En millions de tonnes, c’est quatre fois plus que la diminution prévue par et pour toute la Communauté Européenne pour la même période.

On peut approuver ce projet, qui est celui d’un gouvernement légitime.

Mais il est grotesque de le présenter comme une contribution majeure à la réduction des rejets de CO2 du globe.

 

     Pour l’électricité, les projets de l’Inde pour 2027 sont précisés dans un Plan National publié en décembre 2016.

Une forte augmentation de la production totale (+58%) est prévue.

La part des renouvelables, qui est actuellement très faible, devrait augmenter et passer de 4% aujourd’hui à 13% en 2027.
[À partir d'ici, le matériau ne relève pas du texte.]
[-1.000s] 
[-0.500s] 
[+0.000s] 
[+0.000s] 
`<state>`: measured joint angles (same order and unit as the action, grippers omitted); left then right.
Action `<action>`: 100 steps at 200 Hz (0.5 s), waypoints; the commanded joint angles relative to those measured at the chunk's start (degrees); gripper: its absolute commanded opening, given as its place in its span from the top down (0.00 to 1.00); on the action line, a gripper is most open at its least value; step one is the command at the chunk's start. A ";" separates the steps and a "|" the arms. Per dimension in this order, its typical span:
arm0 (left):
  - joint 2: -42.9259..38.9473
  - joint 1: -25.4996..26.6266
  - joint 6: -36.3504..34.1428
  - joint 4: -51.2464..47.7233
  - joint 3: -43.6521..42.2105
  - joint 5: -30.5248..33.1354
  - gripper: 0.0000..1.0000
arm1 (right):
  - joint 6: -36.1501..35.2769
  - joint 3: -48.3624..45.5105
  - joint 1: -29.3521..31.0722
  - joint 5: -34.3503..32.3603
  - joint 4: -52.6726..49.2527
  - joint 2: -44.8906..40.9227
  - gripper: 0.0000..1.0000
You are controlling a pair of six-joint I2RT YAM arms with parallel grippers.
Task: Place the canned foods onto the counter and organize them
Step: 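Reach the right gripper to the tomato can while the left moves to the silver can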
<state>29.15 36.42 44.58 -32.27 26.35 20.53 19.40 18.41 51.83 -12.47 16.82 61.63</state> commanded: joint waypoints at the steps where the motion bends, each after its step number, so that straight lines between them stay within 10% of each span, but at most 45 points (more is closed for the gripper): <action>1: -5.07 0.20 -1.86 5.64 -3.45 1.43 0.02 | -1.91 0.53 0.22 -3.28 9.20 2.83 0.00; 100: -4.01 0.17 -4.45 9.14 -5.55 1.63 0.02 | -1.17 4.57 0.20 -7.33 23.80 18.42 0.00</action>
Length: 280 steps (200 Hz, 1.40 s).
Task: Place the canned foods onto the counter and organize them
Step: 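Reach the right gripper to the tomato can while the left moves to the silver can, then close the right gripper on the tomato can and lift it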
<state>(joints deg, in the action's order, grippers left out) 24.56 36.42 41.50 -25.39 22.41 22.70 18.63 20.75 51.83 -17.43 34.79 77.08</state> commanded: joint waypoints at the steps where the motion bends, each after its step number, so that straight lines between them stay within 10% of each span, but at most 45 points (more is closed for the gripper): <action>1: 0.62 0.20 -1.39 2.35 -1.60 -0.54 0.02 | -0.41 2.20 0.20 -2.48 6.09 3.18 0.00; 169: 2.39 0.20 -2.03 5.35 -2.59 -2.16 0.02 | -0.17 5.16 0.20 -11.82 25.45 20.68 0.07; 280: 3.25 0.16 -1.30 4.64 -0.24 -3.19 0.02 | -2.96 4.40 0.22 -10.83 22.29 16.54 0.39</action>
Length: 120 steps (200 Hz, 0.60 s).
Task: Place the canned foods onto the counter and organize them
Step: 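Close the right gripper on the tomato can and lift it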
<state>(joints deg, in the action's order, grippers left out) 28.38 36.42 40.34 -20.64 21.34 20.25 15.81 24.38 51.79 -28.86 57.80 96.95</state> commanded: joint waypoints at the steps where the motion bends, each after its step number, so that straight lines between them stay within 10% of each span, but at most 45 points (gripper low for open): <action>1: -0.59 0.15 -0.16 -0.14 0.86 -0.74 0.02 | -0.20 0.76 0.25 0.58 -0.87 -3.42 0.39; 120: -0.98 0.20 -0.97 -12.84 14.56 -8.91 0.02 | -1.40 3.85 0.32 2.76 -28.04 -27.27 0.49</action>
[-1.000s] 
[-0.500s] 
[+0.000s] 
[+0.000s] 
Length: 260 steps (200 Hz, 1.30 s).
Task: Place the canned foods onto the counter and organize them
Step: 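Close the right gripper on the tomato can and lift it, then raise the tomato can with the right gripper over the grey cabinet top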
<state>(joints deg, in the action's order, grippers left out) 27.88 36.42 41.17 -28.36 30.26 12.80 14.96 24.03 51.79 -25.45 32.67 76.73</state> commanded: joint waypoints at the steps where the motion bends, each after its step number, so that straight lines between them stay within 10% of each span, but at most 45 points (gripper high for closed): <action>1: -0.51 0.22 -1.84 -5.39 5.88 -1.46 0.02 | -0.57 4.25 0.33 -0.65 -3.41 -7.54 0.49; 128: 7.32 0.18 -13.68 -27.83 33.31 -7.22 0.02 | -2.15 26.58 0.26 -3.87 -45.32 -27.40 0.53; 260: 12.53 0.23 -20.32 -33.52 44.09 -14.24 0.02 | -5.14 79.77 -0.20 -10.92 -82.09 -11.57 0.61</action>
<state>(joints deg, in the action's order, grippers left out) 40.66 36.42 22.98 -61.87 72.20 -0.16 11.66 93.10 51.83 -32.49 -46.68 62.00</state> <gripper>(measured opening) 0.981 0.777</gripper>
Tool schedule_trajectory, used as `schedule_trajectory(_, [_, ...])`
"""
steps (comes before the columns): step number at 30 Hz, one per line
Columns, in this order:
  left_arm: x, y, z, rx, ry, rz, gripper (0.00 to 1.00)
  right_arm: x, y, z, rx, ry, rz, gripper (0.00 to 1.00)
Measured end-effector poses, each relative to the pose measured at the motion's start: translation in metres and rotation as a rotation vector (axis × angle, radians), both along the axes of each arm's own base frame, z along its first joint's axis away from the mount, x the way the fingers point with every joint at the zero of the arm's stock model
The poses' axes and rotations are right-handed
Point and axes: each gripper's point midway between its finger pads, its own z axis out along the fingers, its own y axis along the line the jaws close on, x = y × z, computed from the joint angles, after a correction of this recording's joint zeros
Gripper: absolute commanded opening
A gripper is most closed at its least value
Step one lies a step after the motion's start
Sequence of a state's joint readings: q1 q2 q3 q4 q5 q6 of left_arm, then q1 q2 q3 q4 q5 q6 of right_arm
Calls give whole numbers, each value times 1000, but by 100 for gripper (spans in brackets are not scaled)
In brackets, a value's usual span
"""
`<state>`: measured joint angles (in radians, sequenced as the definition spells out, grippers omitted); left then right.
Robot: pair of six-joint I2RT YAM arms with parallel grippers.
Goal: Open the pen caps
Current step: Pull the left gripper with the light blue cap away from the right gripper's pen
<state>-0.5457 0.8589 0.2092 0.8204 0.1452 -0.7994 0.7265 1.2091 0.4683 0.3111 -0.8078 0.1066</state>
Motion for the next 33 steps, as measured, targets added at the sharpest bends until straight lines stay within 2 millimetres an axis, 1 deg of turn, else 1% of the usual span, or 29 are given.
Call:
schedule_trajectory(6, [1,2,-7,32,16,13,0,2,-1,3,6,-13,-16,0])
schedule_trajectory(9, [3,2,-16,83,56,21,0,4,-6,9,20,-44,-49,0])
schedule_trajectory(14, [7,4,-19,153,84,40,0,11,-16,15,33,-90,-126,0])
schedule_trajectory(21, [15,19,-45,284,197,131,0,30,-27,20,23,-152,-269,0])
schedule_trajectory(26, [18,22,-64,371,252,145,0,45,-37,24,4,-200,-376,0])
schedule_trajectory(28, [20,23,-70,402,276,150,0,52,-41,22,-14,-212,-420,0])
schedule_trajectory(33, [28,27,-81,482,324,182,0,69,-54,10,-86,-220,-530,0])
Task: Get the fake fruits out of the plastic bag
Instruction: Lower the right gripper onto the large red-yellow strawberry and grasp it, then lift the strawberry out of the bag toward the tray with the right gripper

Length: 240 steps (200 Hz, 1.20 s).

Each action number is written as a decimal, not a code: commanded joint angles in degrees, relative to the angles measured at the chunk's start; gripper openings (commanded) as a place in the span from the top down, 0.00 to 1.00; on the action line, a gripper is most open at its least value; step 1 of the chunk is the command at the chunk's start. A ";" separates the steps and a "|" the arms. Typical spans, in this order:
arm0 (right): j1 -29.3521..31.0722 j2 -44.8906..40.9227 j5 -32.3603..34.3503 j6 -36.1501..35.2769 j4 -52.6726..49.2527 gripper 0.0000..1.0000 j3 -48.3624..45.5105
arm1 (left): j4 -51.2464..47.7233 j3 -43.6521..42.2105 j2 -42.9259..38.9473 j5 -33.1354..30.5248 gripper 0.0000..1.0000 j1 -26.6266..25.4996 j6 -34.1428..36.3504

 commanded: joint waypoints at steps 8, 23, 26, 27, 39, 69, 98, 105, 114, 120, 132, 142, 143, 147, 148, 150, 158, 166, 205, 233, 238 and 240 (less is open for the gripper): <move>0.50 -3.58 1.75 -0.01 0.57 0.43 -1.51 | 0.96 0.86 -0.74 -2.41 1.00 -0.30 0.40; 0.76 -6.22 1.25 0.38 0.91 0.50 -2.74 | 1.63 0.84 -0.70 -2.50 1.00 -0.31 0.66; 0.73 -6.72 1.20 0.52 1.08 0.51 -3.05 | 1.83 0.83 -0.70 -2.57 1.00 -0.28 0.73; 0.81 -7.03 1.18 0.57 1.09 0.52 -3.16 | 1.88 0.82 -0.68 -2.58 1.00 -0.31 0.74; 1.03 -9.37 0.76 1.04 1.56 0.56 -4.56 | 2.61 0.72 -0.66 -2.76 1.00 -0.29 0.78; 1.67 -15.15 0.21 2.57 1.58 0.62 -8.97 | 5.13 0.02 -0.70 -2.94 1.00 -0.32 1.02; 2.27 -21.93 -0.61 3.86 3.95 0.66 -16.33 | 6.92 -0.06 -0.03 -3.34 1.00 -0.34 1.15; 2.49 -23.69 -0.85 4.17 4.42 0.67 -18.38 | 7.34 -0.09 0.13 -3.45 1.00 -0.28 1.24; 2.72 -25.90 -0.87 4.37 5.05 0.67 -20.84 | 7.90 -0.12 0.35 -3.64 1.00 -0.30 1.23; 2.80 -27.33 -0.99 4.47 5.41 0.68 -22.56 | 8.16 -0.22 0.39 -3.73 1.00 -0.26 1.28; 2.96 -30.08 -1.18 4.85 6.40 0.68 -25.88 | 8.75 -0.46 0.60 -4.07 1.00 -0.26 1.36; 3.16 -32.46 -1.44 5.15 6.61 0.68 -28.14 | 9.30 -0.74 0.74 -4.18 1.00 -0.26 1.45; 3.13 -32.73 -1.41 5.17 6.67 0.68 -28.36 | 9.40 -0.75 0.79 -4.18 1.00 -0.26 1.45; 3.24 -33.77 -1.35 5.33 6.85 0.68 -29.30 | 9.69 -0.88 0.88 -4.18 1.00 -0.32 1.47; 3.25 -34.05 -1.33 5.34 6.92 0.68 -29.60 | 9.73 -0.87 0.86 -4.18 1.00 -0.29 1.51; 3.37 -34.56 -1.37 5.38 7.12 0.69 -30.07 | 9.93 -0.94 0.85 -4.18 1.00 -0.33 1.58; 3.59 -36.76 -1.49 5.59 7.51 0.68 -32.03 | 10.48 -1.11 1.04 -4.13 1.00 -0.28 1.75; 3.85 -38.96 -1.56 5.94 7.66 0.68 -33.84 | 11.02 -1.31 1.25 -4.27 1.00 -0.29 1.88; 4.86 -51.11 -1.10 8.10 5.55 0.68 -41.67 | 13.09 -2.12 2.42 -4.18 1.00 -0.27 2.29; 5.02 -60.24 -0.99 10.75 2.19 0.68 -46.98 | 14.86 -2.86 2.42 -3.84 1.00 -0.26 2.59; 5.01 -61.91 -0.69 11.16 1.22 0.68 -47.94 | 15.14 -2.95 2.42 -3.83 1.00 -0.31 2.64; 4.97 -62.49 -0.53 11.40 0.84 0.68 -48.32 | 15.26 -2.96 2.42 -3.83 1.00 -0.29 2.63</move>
L’électricité à base de charbon devrait diminuer en valeur relative (passer de 83% à 70%), mais, et c’est ce qui compte pour le climat, augmenter en valeur absolue (de 33%).

 

Là encore, on peut approuver ces choix.

Mais il est ridicule de les présenter comme une participation importante à la réduction des rejets de CO2 de la planète, puisqu’ils impliquent une augmentation (de 33%) de ces rejets.

    

Par quels tours de prestidigitation les propagandistes des politiques climatiques transforment-ils ce plomb en or ?

Ils utilisent principalement trois trucs.

Le premier consiste à se focaliser sur les seules augmentations relatives des renouvelables, qui sont en effet impressionnantes : une multiplication par 3 pour l’éolien, par 20 pour le solaire, et à mettre sous le tapis le bas niveau du point de départ.

 

Le deuxième consiste à s’exprimer en capacités (en GW) et non pas en productions (en TWh), en oubliant que 1 GW de thermique fonctionne 5 ou 6 fois plus d’heures par an qu’un GW solaire, et produit donc 5 ou 6 fois plus d’électricité.

 

Le troisième truc consiste à confondre souhaits et réalisations ; rien ne garantit en effet que l’Inde mettra en œuvre les projections qu’elle offre.

    

Au total, l’Inde entend bien continuer à donner la priorité au développement plutôt qu’au climat.

Bravo ! En plus, M. Modi se débrouille pour ranger son pays dans le camp du bien.

Double bravo !

Mais nous ne sommes pas pour autant obligés de céder à la désinformation ambiante ?

 

RPHInde

Sources et notes : Capacités : Draft National Electricity Plan 2016, Table 5-14 ; production 2016 : Wikipedia. La production 2027 est calculée en supposant, pour chaque mode, le taux d’utilisation (le ratio production/capacité) de 2027 égal à celui de 2016. Le total néglige la contribution des renouvelables non-intermittents, qui est faible.